Das BVerfG bestätigt dieses Vorgehen in seinem Urteil, begrenzt es jedoch auf die „richterlichen Durchsuchungsanordnungen des Amtsgerichts N.“ aus 2010. Neben dem Verweis auf nicht existente Quellen, die später in einem Berichtigungsbeschluss bereinigt werden, erfolgen konfuse Verweise auf „rechtsmedizinische Gutachten“. Um welche Gutachten es sich hier genau handelt, bleibt offen. Die von der StA N. in Auftrag gegebenen Gutachten waren keinesfalls „rechtsmedizinischer“ Natur:

  • März 2011: Zusammenhangsgutachten an Prof B.
  • November 2013: Internistisch-onkologisches Gutachten an Prof. Tr.

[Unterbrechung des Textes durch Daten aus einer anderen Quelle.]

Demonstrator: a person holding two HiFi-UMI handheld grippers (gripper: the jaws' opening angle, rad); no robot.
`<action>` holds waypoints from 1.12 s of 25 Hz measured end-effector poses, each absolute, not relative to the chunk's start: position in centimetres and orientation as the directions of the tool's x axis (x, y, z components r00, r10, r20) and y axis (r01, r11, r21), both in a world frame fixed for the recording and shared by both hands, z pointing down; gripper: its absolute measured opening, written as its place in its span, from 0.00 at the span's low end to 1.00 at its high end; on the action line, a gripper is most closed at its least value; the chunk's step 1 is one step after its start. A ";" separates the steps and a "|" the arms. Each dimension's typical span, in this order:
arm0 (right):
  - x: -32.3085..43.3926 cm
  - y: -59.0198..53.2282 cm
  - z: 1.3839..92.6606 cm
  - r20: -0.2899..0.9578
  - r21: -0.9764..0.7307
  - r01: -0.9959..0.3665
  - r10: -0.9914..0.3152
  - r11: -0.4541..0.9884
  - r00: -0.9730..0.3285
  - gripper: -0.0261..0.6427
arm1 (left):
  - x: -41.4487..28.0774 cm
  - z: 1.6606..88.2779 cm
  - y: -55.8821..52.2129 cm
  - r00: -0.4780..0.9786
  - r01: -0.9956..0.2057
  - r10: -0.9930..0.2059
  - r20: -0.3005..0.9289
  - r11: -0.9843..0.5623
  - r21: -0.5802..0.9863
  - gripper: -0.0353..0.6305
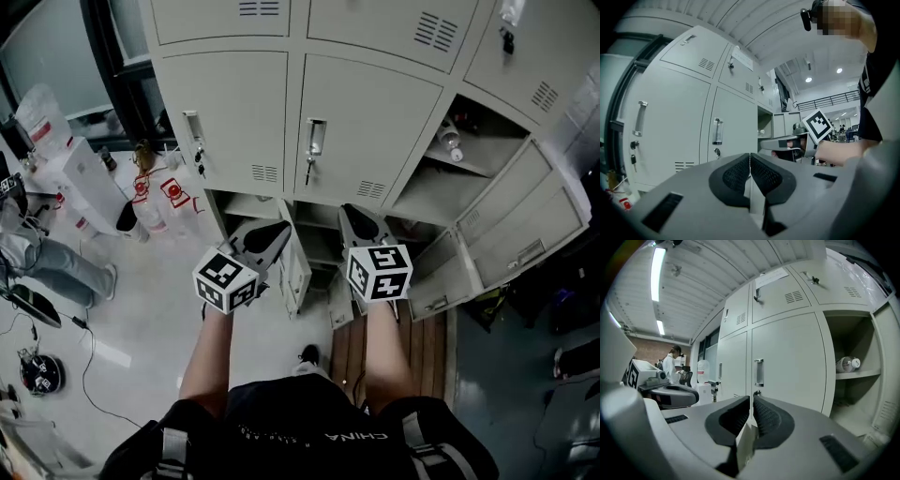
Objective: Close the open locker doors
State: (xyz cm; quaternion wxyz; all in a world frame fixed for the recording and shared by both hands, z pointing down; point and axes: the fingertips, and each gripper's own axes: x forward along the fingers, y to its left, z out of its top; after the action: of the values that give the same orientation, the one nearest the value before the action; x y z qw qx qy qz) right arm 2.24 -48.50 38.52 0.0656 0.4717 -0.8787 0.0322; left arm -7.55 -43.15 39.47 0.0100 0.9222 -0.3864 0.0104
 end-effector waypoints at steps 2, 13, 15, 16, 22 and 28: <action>1.3 -45.9 38.3 0.141 0.013 -0.841 -0.833 0.541 -0.534 0.11 | -9.1 39.7 -40.8 0.698 -0.716 -0.716 0.027 -0.698 0.011 0.09; -1.0 -31.8 40.0 0.161 0.070 -0.888 -0.883 0.455 -0.440 0.11 | -12.5 41.6 -27.8 0.739 -0.674 -0.673 0.026 -0.739 0.007 0.09; -1.3 -29.5 40.2 0.166 0.081 -0.890 -0.886 0.450 -0.433 0.11 | -12.9 42.0 -25.8 0.745 -0.667 -0.666 0.024 -0.745 0.024 0.09; -1.3 -28.5 40.4 0.170 0.087 -0.889 -0.886 0.449 -0.431 0.11 | -13.1 42.2 -25.0 0.747 -0.665 -0.665 0.023 -0.746 0.032 0.09; -0.2 -23.7 41.7 0.209 0.098 -0.891 -0.884 0.444 -0.418 0.11 | -12.6 43.0 -21.6 0.756 -0.654 -0.654 0.027 -0.754 0.062 0.09; 1.6 -21.9 43.3 0.245 0.084 -0.890 -0.875 0.448 -0.417 0.11 | -11.3 44.3 -20.4 0.741 -0.671 -0.669 0.059 -0.737 0.076 0.09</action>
State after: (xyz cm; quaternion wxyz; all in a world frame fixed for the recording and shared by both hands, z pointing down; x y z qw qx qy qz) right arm 1.63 -21.95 43.27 0.1274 0.5247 -0.8412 0.0292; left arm -11.33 -20.39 44.34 0.0462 0.9319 -0.3595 0.0140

Die am 13. November 2013 erfolgte Beauftragung von Prof. Tr. mit der Erstellung eines internistisch-onkologischen Gutachtens muss zwangsläufig eine Verjährungsunterbrechung nach §78c Abs. 1 Nr. 3 nach sich ziehen.

Kurz: Bei korrekter Anwendung der in §78 StGB festgehaltenen Reglung zur Verjährung, verstreicht die Verjährungsfrist frühestens am 12. November 2018! Der im BVerfG Fehlurteil berechnete Ablauf der Verjährungsfrist für 2015 ist schlichtweg falsch.

Der Justizskandal in der Zusammenfassung:

  • Massive Behandlungsfehler bei der Chemotherapie
  • Aktenbelegte Verschleppung der Ermittlungen
  • Zu Unrecht zurückgewiesener Klageerzwingungsantrag durch das OLG R.
  • Grundrechtsverletzung nach Art. 19 Abs. 4 GG (1.)
  • Nachträgliche Korrektur von groben Fehlern in der Urteilsbegründung
  • Falsche Anwendung des im StGB festgehaltenen Verfahrens hinsichtlich einer Unterbrechung der Verjährungsfrist

Was bleibt, ist ein skandalöses und unanfechtbares Fehlurteil des Bundesverfassungsgerichts und zahlreiche offene Fragen zu diesem Justizskandal.